Provided data section start

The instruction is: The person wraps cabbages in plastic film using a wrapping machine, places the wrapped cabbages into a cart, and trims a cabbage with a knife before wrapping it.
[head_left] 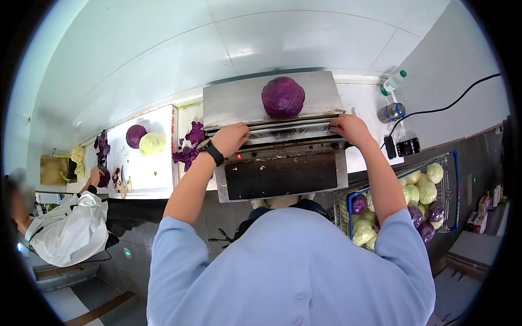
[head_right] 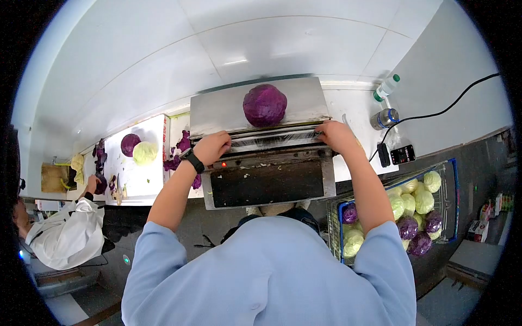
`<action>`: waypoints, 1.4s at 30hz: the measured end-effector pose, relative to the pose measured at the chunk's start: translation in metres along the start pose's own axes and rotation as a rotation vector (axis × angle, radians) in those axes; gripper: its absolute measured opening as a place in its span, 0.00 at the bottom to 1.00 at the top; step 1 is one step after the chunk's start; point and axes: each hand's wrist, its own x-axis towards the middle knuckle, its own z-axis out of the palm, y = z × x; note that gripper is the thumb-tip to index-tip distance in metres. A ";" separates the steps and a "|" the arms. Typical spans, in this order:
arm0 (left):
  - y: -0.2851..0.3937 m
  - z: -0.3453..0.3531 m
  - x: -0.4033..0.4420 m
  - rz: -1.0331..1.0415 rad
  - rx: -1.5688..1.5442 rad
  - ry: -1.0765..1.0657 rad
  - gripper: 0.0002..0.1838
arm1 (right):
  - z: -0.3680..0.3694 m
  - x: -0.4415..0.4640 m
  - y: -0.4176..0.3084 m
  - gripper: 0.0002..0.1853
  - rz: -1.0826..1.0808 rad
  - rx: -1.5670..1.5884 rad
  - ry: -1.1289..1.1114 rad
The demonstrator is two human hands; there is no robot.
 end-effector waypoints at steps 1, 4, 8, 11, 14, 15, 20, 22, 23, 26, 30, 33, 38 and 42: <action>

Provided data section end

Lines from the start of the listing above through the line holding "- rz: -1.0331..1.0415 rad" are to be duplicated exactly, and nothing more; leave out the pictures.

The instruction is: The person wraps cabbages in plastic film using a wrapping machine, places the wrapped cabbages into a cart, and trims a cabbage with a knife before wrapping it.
[head_left] 
[head_right] 
`<action>`: waypoints, 1.4s at 30hz: the measured end-effector pose, relative to the pose measured at the chunk's start: translation in metres along the start pose's own axes and rotation as a rotation vector (axis × angle, radians) in those axes; gripper: its absolute measured opening as a place in its span, 0.00 at the bottom to 1.00 at the top; step 1 is one step after the chunk's start; point and axes: each hand's wrist, its own x-axis towards the middle knuckle, its own z-axis out of the palm, y = z × x; note that gripper is the thumb-tip to index-tip distance in metres. A ";" separates the steps and a "|" the arms. Typical spans, in this order:
arm0 (left):
  - y: -0.2851..0.3937 m
  - z: -0.3453..0.3531 m
  - x: -0.4033..0.4420 m
  - rz: -1.0331..1.0415 rad

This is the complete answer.